Dipping into reserves

When asked what the optimal asset allocation would be for a fund like LTAT, the CEO declines to give specific figures, saying the fund needs to work out its strategic asset allocation first.

That said, she concedes that MGS — a staple for other pension funds in the country — should be in the mix. She notes that one hurdle is the absence of a dedicated fixed-income investment team at LTAT, which will take time to build.

That is one aspect among many on the investment side that Nik Amlizan is zooming in on. On the overstatement of LTAT’s 2017 profit, which resulted in the fund dipping into its savings to pay returns, she says, “That is the part that troubled me a bit, you know. I think we should have done a lot better because in 2017 the stock market was very good.

“If there is no return from one investment, we need to find other sources of returns so our money, our fund, can be better spent and can produce better returns for our soldiers,” she says.

That said, she clarifies that she is not against dipping into retained earnings from time to time to mitigate volatility for members. “Having said that, it cannot be half of your dividend coming from retained earnings and the retained earnings dip into negative [territory].”

Another challenge to juggle is that LTAT has been seeing net withdrawal on an annual basis since 2013. Nik Amlizan explains that this is due to how the fund is structured.

LTAT members contribute 10% of their salary to the fund with a matching 25% contribution from the government. There are two types of contributors: pensionable (serving for 21 years or more) and non-pensionable (serving for less than 21 years).

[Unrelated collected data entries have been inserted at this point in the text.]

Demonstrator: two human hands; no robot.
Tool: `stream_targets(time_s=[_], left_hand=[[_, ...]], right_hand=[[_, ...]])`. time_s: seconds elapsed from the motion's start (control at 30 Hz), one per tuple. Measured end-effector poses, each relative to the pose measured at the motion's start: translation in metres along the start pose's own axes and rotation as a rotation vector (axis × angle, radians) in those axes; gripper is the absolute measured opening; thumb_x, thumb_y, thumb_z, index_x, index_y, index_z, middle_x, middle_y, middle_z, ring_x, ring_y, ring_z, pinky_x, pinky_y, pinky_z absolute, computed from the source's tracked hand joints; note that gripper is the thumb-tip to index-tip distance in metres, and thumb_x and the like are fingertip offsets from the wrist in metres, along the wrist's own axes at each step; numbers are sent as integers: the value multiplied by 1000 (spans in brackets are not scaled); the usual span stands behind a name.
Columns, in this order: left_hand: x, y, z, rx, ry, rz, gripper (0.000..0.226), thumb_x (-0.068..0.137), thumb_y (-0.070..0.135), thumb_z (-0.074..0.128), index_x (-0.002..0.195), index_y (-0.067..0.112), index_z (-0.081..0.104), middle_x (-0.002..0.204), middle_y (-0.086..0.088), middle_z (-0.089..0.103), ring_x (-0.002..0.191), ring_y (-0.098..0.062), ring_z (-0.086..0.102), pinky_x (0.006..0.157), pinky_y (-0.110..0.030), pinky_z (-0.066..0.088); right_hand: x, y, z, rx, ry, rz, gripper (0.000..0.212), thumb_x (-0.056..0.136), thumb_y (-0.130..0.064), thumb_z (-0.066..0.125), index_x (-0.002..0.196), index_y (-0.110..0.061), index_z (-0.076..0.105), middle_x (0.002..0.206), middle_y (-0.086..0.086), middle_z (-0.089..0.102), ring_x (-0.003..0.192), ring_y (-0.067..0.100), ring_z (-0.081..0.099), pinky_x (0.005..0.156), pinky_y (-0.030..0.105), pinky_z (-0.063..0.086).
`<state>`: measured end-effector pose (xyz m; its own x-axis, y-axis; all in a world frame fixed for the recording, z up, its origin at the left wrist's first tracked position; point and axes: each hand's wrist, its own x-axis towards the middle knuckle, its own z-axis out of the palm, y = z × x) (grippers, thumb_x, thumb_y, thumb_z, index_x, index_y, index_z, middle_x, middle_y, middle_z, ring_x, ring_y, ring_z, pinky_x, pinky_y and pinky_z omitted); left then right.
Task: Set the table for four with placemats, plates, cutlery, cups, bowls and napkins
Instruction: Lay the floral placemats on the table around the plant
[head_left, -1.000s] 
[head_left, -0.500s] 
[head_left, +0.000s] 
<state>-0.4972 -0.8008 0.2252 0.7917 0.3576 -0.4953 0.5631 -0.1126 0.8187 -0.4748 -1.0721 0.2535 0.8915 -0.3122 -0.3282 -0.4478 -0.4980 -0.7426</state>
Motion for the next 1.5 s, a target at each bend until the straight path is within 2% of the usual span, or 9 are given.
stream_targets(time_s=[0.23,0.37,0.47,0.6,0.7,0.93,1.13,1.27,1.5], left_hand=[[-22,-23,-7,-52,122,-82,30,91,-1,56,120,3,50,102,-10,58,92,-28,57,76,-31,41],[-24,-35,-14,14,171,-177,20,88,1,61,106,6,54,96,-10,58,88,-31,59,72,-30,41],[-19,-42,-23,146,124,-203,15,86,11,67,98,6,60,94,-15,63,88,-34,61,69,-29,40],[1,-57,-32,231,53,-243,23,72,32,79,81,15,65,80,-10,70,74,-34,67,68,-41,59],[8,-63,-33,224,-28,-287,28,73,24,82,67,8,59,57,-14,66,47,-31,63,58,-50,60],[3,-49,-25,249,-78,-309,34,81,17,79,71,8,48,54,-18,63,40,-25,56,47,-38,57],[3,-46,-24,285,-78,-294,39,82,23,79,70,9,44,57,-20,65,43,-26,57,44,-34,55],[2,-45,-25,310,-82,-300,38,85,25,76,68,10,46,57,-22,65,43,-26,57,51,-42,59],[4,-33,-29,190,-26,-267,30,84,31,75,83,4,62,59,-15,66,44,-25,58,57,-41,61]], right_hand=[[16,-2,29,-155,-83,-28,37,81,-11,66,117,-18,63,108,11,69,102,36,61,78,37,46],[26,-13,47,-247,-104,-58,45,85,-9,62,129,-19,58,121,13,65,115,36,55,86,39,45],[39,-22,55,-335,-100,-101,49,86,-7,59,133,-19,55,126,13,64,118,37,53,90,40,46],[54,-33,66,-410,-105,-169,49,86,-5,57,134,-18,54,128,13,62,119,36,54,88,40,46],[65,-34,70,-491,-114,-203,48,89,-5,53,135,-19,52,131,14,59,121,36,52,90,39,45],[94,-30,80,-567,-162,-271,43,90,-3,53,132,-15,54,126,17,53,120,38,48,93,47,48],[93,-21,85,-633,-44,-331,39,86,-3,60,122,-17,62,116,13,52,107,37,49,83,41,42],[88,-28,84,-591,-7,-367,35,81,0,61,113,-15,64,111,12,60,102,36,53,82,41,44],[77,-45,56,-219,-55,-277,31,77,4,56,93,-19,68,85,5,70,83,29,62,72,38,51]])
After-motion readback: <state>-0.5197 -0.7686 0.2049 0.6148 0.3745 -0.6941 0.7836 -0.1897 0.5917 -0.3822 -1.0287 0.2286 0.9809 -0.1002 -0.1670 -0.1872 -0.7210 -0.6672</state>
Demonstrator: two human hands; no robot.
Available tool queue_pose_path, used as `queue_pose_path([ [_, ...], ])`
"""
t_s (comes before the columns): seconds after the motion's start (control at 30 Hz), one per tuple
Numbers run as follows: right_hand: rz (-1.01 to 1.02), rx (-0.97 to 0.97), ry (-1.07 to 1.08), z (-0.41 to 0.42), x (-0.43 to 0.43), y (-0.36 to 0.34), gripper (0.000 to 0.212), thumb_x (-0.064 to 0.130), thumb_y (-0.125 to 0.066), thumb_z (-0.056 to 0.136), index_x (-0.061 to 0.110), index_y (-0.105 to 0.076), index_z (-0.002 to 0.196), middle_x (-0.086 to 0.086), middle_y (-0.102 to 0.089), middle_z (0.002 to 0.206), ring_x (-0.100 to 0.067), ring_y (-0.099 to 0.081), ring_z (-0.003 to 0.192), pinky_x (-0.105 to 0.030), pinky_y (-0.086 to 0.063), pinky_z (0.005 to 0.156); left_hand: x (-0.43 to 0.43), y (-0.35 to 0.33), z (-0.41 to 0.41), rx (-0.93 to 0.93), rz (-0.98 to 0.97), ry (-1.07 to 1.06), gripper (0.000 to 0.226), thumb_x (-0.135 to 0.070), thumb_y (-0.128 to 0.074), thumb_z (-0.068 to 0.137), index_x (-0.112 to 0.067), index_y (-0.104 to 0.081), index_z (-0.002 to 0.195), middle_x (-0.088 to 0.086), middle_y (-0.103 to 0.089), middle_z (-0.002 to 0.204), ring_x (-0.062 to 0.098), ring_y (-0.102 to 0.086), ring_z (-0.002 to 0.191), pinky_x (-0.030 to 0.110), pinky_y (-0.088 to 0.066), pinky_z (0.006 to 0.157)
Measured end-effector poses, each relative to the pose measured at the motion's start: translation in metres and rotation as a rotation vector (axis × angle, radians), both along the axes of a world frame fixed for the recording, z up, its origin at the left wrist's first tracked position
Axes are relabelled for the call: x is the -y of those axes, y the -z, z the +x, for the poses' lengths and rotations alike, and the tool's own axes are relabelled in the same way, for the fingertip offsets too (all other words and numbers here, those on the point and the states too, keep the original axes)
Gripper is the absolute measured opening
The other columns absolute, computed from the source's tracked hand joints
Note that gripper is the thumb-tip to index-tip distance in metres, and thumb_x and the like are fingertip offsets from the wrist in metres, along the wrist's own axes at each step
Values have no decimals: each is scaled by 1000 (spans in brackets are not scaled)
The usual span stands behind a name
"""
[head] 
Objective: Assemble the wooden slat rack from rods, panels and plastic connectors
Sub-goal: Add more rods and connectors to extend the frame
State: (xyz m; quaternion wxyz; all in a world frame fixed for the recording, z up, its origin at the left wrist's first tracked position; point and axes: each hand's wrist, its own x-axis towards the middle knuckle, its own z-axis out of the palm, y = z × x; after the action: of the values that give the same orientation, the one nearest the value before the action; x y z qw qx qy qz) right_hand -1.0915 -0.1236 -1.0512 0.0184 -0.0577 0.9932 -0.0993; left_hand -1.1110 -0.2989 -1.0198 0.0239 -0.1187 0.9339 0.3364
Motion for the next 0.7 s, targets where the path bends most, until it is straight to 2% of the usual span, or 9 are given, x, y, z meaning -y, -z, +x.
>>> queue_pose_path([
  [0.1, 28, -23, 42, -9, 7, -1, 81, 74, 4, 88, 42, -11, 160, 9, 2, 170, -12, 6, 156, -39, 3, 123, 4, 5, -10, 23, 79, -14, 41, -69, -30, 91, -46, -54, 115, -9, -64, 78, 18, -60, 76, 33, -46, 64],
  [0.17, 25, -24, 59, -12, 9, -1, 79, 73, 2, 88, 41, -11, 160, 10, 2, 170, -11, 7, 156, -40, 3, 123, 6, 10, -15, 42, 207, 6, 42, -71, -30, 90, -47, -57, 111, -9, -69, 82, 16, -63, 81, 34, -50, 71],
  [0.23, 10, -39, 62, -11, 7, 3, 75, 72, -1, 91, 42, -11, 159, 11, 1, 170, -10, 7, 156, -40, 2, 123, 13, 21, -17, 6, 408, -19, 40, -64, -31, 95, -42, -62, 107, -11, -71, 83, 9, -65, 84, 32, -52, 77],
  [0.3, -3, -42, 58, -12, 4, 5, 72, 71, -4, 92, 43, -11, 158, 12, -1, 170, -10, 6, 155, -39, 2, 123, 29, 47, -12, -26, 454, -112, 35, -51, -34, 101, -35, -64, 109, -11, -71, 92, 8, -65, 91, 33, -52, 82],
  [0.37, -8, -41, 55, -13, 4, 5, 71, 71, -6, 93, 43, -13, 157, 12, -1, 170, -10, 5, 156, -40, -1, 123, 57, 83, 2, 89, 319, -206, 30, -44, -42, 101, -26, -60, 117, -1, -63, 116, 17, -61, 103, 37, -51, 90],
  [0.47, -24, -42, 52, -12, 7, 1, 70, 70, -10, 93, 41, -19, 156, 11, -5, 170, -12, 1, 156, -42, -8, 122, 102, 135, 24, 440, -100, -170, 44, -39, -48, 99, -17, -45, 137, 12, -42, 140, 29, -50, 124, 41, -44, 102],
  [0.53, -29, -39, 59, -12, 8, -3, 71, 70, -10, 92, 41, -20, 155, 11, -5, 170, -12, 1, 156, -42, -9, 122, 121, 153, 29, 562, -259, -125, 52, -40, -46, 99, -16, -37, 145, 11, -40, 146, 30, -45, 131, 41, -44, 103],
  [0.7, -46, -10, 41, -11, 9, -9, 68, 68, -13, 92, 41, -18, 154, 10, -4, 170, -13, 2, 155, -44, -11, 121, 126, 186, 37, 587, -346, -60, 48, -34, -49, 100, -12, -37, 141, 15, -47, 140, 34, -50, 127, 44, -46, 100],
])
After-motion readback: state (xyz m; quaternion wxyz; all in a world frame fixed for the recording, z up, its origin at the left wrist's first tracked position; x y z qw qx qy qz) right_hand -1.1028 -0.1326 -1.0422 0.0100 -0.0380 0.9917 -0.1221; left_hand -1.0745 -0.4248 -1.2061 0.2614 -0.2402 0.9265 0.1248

Upon retirement, all funds due to a member are taken out of LTAT — the non-pensionable members get the entire sum, whereas the pensionable members get their total 10% while the government contribution goes to KWAP, which manages their pension payments.

Amid all the challenges, Nik Amlizan is clearly pushing her team hard. She has set a two-year deadline to accomplish most of the goals she has set at LTAT. “There is a lot of work to be done that will occupy a lot of my time and my team members’ time. I expect us to move fast.

“And while we put the house in order, at the same time I do expect them to generate the income (and) I expect them to work hard to achieve those numbers. So, those are my key, bread-and-butter expectations.”

Ultimately, for Nik Amlizan, the role is about taking LTAT back to its core mission — managing the retirement funds of Malaysian soldiers who dedicate their lives to national service for the country.

“Why do we exist? We exist for the soldiers. If all of us understand that, I think it is very easy [to move forward],” she says.